$124 Trillion Is Moving. Most Financial Advisors Are Invisible to the People Who Will Inherit It.

70% of heirs will fire their parents' financial advisor. The next generation discovers advisors through AI. Most firms have no infrastructure to be found.

The largest wealth transfer in history is underway. Cerulli Associates projects that $124 trillion in assets will change hands by 2048. Baby boomers and older generations will pass nearly $100 trillion to heirs, widows, and charities. Millennials alone are projected to inherit $45.6 trillion.

This is not a future event. It is already happening. In 2025, 91 heirs inherited a record-high $297.8 billion, up 36% from the year prior, according to the UBS Billionaire Ambitions Report. The transfer is accelerating.

The financial advisory industry built its client base on handshakes, referrals, and decades of personal relationships.
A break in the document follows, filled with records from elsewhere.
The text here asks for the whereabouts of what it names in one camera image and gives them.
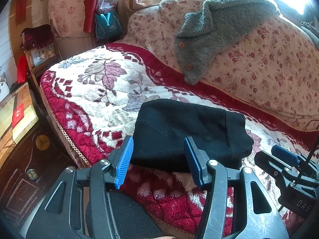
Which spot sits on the clear plastic bag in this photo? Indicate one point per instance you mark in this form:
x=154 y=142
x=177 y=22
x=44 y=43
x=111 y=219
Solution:
x=109 y=1

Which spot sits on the red white floral blanket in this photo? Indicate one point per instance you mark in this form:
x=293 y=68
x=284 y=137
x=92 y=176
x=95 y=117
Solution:
x=99 y=92

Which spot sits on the teal shopping bag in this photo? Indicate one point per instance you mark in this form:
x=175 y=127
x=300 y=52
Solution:
x=108 y=26

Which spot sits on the dark wooden cabinet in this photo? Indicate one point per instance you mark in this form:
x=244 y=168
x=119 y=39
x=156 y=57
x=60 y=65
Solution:
x=27 y=159

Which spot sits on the floral sofa back cushion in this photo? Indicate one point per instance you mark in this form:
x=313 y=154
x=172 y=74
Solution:
x=274 y=79

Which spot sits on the grey folded cloth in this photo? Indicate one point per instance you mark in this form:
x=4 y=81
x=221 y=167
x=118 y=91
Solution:
x=310 y=31

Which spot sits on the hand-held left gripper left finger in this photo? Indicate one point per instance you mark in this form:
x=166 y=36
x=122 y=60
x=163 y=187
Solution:
x=123 y=164

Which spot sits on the black pants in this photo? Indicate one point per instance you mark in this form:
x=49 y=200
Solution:
x=179 y=129

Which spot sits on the red packet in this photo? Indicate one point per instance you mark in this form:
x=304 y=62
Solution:
x=23 y=69

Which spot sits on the red tassel wall hanging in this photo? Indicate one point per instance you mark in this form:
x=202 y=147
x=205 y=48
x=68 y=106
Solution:
x=21 y=10

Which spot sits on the grey fleece jacket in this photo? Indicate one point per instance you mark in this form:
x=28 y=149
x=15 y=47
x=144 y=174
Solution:
x=219 y=29

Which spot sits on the dark red cloth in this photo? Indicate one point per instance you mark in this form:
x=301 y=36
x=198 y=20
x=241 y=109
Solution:
x=37 y=36

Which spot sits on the red hanging cloth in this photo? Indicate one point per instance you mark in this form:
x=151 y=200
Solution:
x=90 y=7

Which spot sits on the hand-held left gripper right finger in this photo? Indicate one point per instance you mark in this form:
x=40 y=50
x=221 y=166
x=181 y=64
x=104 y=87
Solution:
x=195 y=164

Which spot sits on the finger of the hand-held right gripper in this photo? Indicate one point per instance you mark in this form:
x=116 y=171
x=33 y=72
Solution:
x=284 y=153
x=268 y=163

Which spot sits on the small red box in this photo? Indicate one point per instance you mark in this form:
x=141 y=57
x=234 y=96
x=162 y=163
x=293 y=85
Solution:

That model worked when wealth stayed in the same generation. It does not work when wealth moves to a generation that discovers financial advisors differently than their parents did.

70% of Heirs Will Fire Their Parents’ Advisor

The defection numbers are consistent across every major study.
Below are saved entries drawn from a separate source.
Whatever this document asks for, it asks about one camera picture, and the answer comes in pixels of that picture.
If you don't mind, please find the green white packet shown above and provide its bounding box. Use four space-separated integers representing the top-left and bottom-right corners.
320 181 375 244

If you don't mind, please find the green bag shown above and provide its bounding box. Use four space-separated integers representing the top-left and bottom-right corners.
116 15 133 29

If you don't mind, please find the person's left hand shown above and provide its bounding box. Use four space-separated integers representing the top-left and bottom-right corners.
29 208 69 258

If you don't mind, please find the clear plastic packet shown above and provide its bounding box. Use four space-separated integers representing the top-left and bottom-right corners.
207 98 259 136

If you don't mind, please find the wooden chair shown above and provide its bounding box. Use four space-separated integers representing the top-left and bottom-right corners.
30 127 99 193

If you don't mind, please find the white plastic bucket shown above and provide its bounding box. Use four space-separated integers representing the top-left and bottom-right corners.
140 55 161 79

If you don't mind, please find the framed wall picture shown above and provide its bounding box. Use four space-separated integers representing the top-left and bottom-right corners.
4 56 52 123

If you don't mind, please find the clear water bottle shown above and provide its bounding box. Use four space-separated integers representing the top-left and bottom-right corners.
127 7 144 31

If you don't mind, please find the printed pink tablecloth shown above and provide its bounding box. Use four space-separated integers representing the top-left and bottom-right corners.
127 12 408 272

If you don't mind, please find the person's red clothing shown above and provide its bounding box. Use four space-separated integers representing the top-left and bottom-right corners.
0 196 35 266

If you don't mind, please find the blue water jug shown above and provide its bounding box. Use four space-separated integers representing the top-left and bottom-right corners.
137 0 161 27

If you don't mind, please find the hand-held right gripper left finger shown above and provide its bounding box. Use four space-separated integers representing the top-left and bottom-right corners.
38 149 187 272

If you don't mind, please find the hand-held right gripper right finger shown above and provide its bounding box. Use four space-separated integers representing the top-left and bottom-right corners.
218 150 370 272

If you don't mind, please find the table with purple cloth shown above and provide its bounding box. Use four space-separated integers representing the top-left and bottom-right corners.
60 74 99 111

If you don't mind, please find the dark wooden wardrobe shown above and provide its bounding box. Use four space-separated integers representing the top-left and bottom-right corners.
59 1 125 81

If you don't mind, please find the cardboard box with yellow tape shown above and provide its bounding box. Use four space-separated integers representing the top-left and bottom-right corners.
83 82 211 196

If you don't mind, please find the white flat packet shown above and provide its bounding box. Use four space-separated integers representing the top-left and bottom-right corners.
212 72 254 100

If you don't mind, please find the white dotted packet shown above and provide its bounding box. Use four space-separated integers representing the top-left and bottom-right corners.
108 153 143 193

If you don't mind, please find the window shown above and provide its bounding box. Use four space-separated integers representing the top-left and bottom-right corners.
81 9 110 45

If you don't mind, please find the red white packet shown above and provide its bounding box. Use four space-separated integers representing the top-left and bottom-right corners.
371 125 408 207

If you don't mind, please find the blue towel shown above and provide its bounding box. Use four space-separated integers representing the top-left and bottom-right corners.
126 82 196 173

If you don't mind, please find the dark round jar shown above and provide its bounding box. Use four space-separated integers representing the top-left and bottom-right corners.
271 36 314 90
Cerulli Associates reports that more than 70% of heirs are likely to fire or change financial advisors after inheriting their parents’ wealth. A Harris Poll survey found that 43% of heirs plan to switch advisors even if they generally like the current one. Among those who have already received an inheritance, only 20% kept their benefactor’s advisor.

The reasons are not about performance. Half of those who switched said they already had their own advisor. Twenty-eight percent said they had no relationship with their parents’ advisor. Only 14% said they did not want to work with an advisor at all.

This is not a rejection of financial advice. It is a rejection of discovery by inheritance. The next generation does not adopt their parents’ advisor the way they might adopt their parents’ doctor or accountant. They search for their own.

The question is where they search.

The Next Generation Searches Differently

A 2025 Experian report found that 67% of Gen Z adults and 62% of millennials are using artificial intelligence to help with personal finance tasks. Most of them use AI for financial guidance at least once a week.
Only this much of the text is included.